++++ Recorded information ++++

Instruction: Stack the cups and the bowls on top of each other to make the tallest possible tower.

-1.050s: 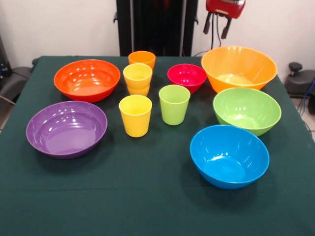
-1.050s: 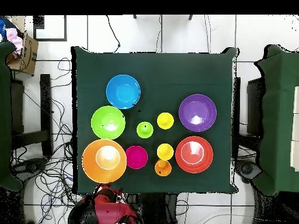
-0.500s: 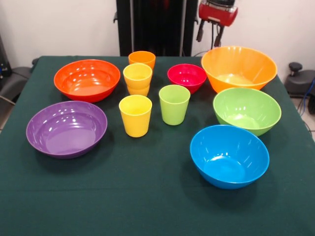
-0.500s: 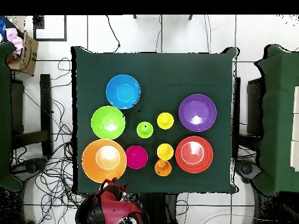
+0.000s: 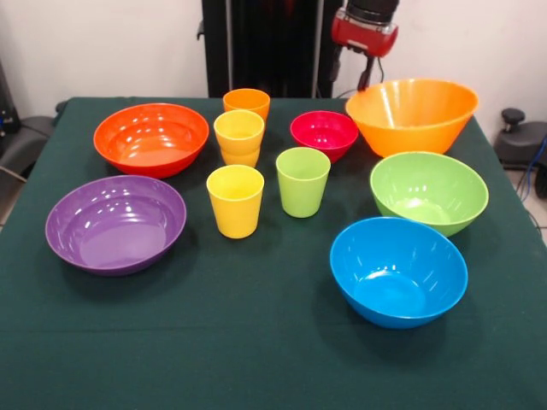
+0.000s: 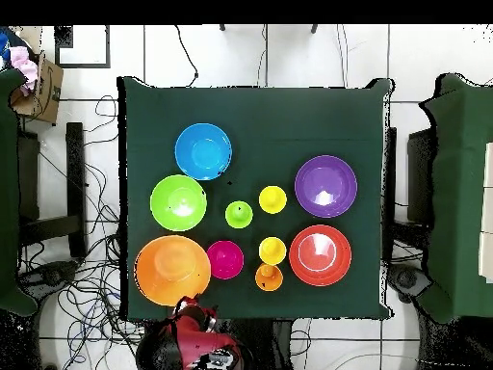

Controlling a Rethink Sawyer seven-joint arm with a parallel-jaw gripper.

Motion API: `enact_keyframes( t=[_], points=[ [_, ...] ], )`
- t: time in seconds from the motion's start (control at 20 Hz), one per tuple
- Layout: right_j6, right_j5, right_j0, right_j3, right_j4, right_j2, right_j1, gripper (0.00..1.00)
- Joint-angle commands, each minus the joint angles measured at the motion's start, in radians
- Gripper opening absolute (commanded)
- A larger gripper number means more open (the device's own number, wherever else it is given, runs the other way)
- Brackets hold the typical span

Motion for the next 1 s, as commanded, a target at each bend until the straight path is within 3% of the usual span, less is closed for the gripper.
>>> enact_keyframes(
  t=[0.05,0.4,0.85,1.0],
  points=[
    [0.200,-0.129,-0.028,-0.126,0.003,0.087,0.174,1.00],
    [0.210,-0.135,-0.010,-0.102,0.035,0.106,0.141,1.00],
    [0.248,-0.032,-0.002,-0.029,0.078,0.168,-0.018,1.00],
    [0.259,-0.022,0.002,-0.021,0.087,0.179,-0.037,1.00]
  ],
)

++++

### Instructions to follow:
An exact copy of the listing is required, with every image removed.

### Reply to the exercise:
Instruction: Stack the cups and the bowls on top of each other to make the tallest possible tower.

-1.050s: 
-1.050s: 
-0.500s: 
-0.500s: 
+0.000s: 
+0.000s: 

Controlling a Rethink Sawyer seven-joint arm with a parallel-jaw gripper.

Motion API: `enact_keyframes( t=[_], points=[ [_, ...] ], )`
- t: time in seconds from the motion's start (control at 20 Hz), one per tuple
- Layout: right_j6, right_j5, right_j0, right_j3, right_j4, right_j2, right_j1, gripper (0.00..1.00)
- Joint-angle commands, each minus the joint angles measured at the motion's start, in radians
- Gripper opening absolute (commanded)
- A larger gripper number means more open (the device's own number, wherever else it is given, runs the other way)
- Brackets hold the typical span

Motion for the next 1 s, as commanded, a target at each bend until the straight path is within 3% of the usual span, less is closed for the gripper.
>>> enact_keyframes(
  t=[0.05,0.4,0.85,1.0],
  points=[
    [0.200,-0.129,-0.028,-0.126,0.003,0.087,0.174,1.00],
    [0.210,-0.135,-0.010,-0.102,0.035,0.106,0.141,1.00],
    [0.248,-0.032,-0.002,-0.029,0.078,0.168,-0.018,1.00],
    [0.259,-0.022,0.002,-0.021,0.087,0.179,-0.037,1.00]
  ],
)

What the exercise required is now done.